[Data records]

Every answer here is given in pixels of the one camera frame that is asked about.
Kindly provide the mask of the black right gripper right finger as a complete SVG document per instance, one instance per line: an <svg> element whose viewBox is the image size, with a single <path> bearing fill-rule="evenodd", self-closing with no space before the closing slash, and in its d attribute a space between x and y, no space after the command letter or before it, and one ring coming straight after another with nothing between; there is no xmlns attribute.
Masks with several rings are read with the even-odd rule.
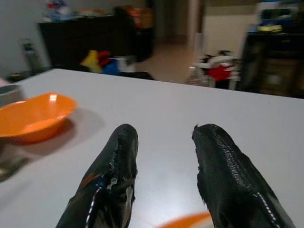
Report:
<svg viewBox="0 0 304 228"><path fill-rule="evenodd" d="M197 187L216 228L293 228L293 221L251 160L215 124L195 126Z"/></svg>

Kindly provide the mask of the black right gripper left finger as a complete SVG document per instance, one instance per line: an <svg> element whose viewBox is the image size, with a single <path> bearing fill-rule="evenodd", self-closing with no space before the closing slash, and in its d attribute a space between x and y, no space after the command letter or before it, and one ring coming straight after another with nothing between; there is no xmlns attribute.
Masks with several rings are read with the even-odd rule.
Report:
<svg viewBox="0 0 304 228"><path fill-rule="evenodd" d="M138 134L118 126L84 174L58 228L126 228L135 200Z"/></svg>

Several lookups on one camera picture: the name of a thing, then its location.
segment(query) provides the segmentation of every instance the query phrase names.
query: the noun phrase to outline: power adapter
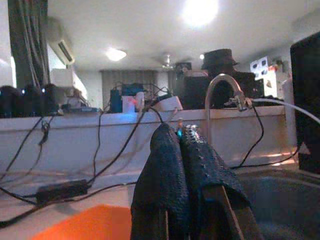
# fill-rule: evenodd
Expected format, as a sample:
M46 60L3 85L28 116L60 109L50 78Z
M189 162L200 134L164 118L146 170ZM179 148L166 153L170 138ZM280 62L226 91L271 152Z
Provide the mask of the power adapter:
M68 181L39 187L35 194L37 204L45 204L50 201L70 199L88 194L87 180Z

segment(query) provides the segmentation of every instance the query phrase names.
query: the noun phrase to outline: black hat
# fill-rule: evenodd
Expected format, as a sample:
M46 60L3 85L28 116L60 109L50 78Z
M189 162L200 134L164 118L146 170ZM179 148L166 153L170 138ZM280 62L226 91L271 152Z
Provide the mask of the black hat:
M237 65L232 57L231 49L219 49L204 54L202 70L207 70L216 65Z

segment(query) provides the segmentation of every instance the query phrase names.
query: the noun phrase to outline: ceiling light
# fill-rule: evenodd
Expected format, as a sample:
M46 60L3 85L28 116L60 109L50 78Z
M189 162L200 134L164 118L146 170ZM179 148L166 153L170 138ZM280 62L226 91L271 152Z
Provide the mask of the ceiling light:
M106 56L114 62L117 62L123 58L125 58L127 56L127 54L124 51L118 50L118 49L114 49L114 48L110 48L107 52L106 52Z
M218 0L186 0L184 20L191 26L200 27L210 23L218 13Z

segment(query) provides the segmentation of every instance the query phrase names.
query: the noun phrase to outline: orange mat
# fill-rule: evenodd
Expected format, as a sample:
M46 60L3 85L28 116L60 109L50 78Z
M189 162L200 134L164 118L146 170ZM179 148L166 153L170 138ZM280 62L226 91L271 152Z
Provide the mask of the orange mat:
M32 240L129 240L130 233L129 208L99 205L48 228Z

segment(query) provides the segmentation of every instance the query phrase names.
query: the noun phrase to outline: faucet
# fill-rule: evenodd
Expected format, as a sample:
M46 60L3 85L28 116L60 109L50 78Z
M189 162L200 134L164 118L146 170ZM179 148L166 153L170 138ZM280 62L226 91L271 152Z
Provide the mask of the faucet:
M244 92L241 90L237 81L226 74L220 74L216 76L209 84L208 90L205 97L205 112L206 112L206 127L207 127L207 141L211 145L211 116L210 116L210 102L212 98L213 91L216 85L221 82L226 81L229 83L233 89L234 97L230 98L230 103L235 103L240 112L247 110L252 107L252 103L249 98L245 98Z

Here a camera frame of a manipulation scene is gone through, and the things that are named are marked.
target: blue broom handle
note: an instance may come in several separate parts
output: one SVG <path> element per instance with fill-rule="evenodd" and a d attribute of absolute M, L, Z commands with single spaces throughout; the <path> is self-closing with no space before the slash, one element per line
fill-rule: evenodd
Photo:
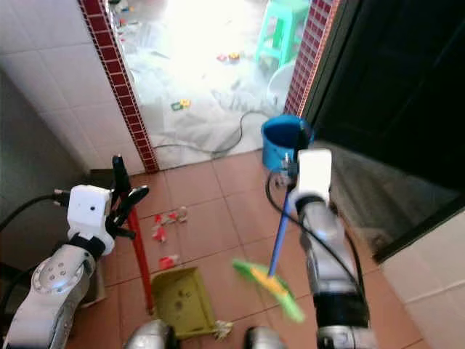
<path fill-rule="evenodd" d="M 289 213 L 288 204 L 288 190 L 284 196 L 284 210 L 285 213 Z M 276 267 L 278 266 L 279 254 L 281 247 L 283 246 L 284 236 L 286 234 L 286 227 L 288 225 L 288 218 L 284 214 L 281 215 L 279 221 L 278 234 L 276 234 L 275 246 L 273 247 L 273 254 L 271 256 L 270 269 L 268 270 L 268 277 L 271 278 L 275 275 Z"/>

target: white tiled wall
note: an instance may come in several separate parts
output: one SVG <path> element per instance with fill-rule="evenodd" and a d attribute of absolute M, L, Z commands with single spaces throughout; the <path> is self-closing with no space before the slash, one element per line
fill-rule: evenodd
<path fill-rule="evenodd" d="M 0 0 L 0 66 L 86 169 L 144 171 L 76 0 Z"/>
<path fill-rule="evenodd" d="M 465 211 L 382 269 L 432 348 L 465 348 Z"/>

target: green broom head
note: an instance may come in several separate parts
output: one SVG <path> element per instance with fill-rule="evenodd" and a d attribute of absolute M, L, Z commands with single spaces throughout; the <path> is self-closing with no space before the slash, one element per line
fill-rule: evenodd
<path fill-rule="evenodd" d="M 249 280 L 256 281 L 267 289 L 281 304 L 285 313 L 296 322 L 303 322 L 305 314 L 300 309 L 286 282 L 279 276 L 268 277 L 268 268 L 234 259 L 232 266 Z"/>

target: blue plastic bucket
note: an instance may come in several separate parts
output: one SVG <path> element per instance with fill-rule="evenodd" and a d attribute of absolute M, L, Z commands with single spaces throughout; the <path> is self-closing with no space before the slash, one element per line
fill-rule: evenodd
<path fill-rule="evenodd" d="M 262 161 L 270 171 L 278 171 L 282 167 L 286 154 L 292 160 L 302 125 L 310 136 L 309 124 L 295 115 L 282 114 L 262 125 Z"/>

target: green plastic stool
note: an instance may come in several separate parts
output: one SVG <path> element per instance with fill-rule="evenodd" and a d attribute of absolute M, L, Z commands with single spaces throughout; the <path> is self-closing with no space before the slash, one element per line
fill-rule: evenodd
<path fill-rule="evenodd" d="M 294 45 L 300 44 L 296 37 L 297 25 L 307 20 L 310 3 L 301 0 L 272 0 L 268 2 L 259 42 L 256 48 L 255 61 L 259 61 L 262 54 L 279 59 L 279 67 L 289 62 L 296 54 Z M 268 24 L 271 18 L 277 18 L 275 30 L 268 34 Z M 267 42 L 272 39 L 271 47 Z"/>

→ Task
Your answer must contain the full data, repeated exactly, without pictures.

→ Solution to the exercise
Every answer here is given in pixels of the one camera frame that is asked about.
Kindly provide the mask of the black right gripper right finger as a complete SVG document per instance, one instance per line: an <svg> element whose viewBox is the image size, with a single <path> bearing fill-rule="evenodd", self-closing with no space before the closing slash, and in its d attribute a space between x and y, no space after the command letter or before it, and one ring coming straight after another with nothing between; there is no xmlns attribute.
Masks with several rings are read with the even-odd rule.
Report:
<svg viewBox="0 0 304 228"><path fill-rule="evenodd" d="M197 187L216 228L293 228L293 221L251 160L215 124L195 126Z"/></svg>

Kindly provide the mask of the black right gripper left finger as a complete SVG document per instance, one instance per line: an <svg> element whose viewBox is the image size, with a single <path> bearing fill-rule="evenodd", self-closing with no space before the closing slash, and in its d attribute a space between x and y, no space after the command letter or before it, and one ring coming straight after another with nothing between; there is no xmlns attribute.
Masks with several rings are read with the even-odd rule.
Report:
<svg viewBox="0 0 304 228"><path fill-rule="evenodd" d="M138 134L118 126L84 174L58 228L126 228L135 200Z"/></svg>

Several lookups on one camera picture: the name of a thing, then its location.
segment(query) provides the segmentation of every instance the query phrase names.
query: the noun phrase to outline: power adapter
# fill-rule: evenodd
Expected format, as a sample:
M46 60L3 85L28 116L60 109L50 78Z
M189 162L200 134L164 118L146 170ZM179 148L166 153L170 138ZM280 62L226 91L271 152Z
Provide the mask of the power adapter:
M68 181L39 187L35 194L37 204L45 204L50 201L70 199L88 194L87 180Z

segment(query) provides the segmentation of every instance the query phrase names.
query: the noun phrase to outline: black hat
# fill-rule: evenodd
Expected format, as a sample:
M46 60L3 85L28 116L60 109L50 78Z
M189 162L200 134L164 118L146 170ZM179 148L166 153L170 138ZM280 62L226 91L271 152Z
Provide the mask of the black hat:
M237 65L232 57L231 49L219 49L204 54L202 70L207 70L216 65Z

segment(query) provides the segmentation of every instance the query phrase names.
query: the noun phrase to outline: ceiling light
# fill-rule: evenodd
Expected format, as a sample:
M46 60L3 85L28 116L60 109L50 78Z
M189 162L200 134L164 118L146 170ZM179 148L166 153L170 138ZM280 62L226 91L271 152Z
Provide the mask of the ceiling light:
M106 56L114 62L117 62L123 58L125 58L127 56L127 54L124 51L118 50L118 49L114 49L114 48L110 48L107 52L106 52Z
M218 0L186 0L184 20L191 26L200 27L210 23L218 13Z

segment(query) provides the segmentation of every instance the query phrase names.
query: the noun phrase to outline: orange mat
# fill-rule: evenodd
Expected format, as a sample:
M46 60L3 85L28 116L60 109L50 78Z
M189 162L200 134L164 118L146 170ZM179 148L166 153L170 138ZM280 62L226 91L271 152Z
Provide the mask of the orange mat:
M32 240L129 240L130 233L129 208L99 205L48 228Z

segment(query) provides the segmentation of every instance the query phrase names.
query: the noun phrase to outline: faucet
# fill-rule: evenodd
Expected format, as a sample:
M46 60L3 85L28 116L60 109L50 78Z
M189 162L200 134L164 118L146 170ZM179 148L166 153L170 138ZM280 62L226 91L271 152Z
Provide the mask of the faucet:
M244 92L241 90L237 81L226 74L220 74L216 76L209 84L208 90L205 97L205 112L206 112L206 127L207 127L207 141L211 145L211 116L210 116L210 102L212 98L213 91L216 85L221 82L226 81L229 83L233 89L234 97L230 98L230 103L235 103L240 112L247 110L252 107L252 103L249 98L245 98Z

Here a camera frame of a manipulation scene is gone through, and the things that are named are marked.
target: blue broom handle
note: an instance may come in several separate parts
output: one SVG <path> element per instance with fill-rule="evenodd" and a d attribute of absolute M, L, Z commands with single spaces throughout; the <path> is self-closing with no space before the slash, one element per line
fill-rule: evenodd
Photo:
<path fill-rule="evenodd" d="M 289 213 L 288 204 L 288 190 L 284 196 L 284 210 L 285 213 Z M 276 267 L 278 266 L 279 254 L 281 247 L 283 246 L 284 236 L 286 234 L 286 227 L 288 225 L 288 218 L 284 214 L 281 215 L 279 221 L 278 234 L 276 234 L 275 246 L 273 247 L 273 254 L 271 256 L 270 269 L 268 270 L 268 277 L 271 278 L 275 275 Z"/>

target: white tiled wall
note: an instance may come in several separate parts
output: one SVG <path> element per instance with fill-rule="evenodd" and a d attribute of absolute M, L, Z commands with single spaces throughout; the <path> is self-closing with no space before the slash, one element per line
fill-rule: evenodd
<path fill-rule="evenodd" d="M 0 0 L 0 66 L 86 169 L 144 171 L 76 0 Z"/>
<path fill-rule="evenodd" d="M 465 211 L 382 269 L 432 348 L 465 348 Z"/>

target: green broom head
note: an instance may come in several separate parts
output: one SVG <path> element per instance with fill-rule="evenodd" and a d attribute of absolute M, L, Z commands with single spaces throughout; the <path> is self-closing with no space before the slash, one element per line
fill-rule: evenodd
<path fill-rule="evenodd" d="M 249 280 L 256 281 L 267 289 L 281 304 L 285 313 L 296 322 L 303 322 L 305 314 L 300 309 L 286 282 L 279 276 L 268 277 L 268 268 L 234 259 L 232 266 Z"/>

target: blue plastic bucket
note: an instance may come in several separate parts
output: one SVG <path> element per instance with fill-rule="evenodd" and a d attribute of absolute M, L, Z commands with single spaces throughout; the <path> is self-closing with no space before the slash, one element per line
fill-rule: evenodd
<path fill-rule="evenodd" d="M 262 161 L 270 171 L 278 171 L 282 167 L 286 154 L 292 160 L 302 125 L 310 136 L 309 124 L 295 115 L 282 114 L 262 125 Z"/>

target: green plastic stool
note: an instance may come in several separate parts
output: one SVG <path> element per instance with fill-rule="evenodd" and a d attribute of absolute M, L, Z commands with single spaces throughout; the <path> is self-closing with no space before the slash, one element per line
fill-rule: evenodd
<path fill-rule="evenodd" d="M 294 45 L 300 44 L 296 37 L 297 25 L 307 20 L 310 3 L 301 0 L 272 0 L 268 2 L 259 42 L 256 48 L 255 61 L 259 61 L 262 54 L 279 59 L 279 67 L 289 62 L 296 54 Z M 268 24 L 271 18 L 277 18 L 275 30 L 268 34 Z M 267 42 L 272 39 L 271 47 Z"/>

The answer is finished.